Michaella Igoho-Moradel | 20.06.2019 à 15:56:10 |
jument
© Marjan_Apostolovic

L’Agence Nationale du Médicament Vétérinaire (Anses-ANMV) appelle à rester vigilant lors de l’administration du médicament vétérinaire REGUMATE EQUIN pour réguler les chaleurs des juments.

Vigilance. L’Agence nationale du médicament vétérinaire (Anses-ANMV) appelle les femmes enceintes ou suspectibles de l’être à rester vigilantes lors de l’administration du médicament vétérinaire REGUMATE EQUIN destiné à réguler les chaleurs des juments. « Comme tous les progestatifs de synthèse, l’altrénogest peut entraîner des effets indésirables chez la personne qui administre régulièrement le traitement. Ainsi, le contact répété avec le produit peut provoquer des troubles de l’appareil génital des femmes, tels que la perturbation du cycle menstruel, des contractions utérines ou abdominales ou encore la prolongation de la grossesse, et possiblement chez les hommes, une baisse de la libido. D’autres signes peuvent également survenir chez toutes les personnes qui administrent le produit : des maux de tête, de la fièvre, des douleurs abdominales, des nausées, de la diarrhée, des vomissements et de l’urticaire » indique l’agence. Les personnes présentant des tumeurs progestérone-dépendantes connues ou suspectées et les personnes présentant des troubles thromboemboliques, sont également visées. 

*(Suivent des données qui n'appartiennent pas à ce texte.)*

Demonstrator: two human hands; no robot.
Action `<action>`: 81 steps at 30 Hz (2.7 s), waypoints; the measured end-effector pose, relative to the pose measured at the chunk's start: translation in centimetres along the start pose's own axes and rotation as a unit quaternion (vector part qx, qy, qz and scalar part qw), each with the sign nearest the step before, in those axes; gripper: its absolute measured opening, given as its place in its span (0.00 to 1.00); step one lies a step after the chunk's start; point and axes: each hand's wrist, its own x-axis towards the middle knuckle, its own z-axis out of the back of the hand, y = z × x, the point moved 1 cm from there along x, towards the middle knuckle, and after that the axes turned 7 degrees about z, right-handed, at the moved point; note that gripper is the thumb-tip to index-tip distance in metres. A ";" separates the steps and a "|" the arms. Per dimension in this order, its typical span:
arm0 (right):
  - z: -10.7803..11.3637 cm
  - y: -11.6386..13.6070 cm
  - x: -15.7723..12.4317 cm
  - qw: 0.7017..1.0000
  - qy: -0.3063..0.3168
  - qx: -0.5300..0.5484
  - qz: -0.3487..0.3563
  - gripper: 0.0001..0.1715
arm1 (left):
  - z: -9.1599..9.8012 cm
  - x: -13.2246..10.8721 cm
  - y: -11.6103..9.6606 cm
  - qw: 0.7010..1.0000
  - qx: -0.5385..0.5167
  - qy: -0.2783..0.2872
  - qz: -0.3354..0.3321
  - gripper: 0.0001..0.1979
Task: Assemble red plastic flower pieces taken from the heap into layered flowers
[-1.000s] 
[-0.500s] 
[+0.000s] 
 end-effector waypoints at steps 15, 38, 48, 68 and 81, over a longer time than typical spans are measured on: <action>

Afin d’éviter tout contact direct avec la peau, l’agence recommande de respecter les précautions d’emploi énoncées dans la notice du REGUMATE EQUIN. Les utilisateurs doivent obligatoirement porter des gants et des vêtements couvrants pendant la manipulation du produit, et se laver les mains après le traitement. En cas de contact accidentel, la peau doit être lavée immédiatement avec de l’eau et du savon. En cas de contact accidentel avec les yeux, il est nécessaire de rincer abondamment à l’eau durant environ 15 minutes.

Par ailleurs, un rapport de la Food and Drug Administration (FDA) aux Etats-Unis mentionne 130 cas de réactions indésirables liées à l’altrénogest, dont 121 dans le milieu équin, entre octobre 1987 et mai 2018. « En France, très peu de cas sont rapportés, seulement 8 cas depuis 2002 dont 3 cas dans la filière équine et l’Anses souligne un phénomène probable de sous-déclaration. En effet, les personnes ne font pas spontanément le lien entre les symptômes et le fait d’être exposé à ce médicament. Ainsi, l’Anses appelle à rester vigilant pour prévenir ces risques » poursuit-elle.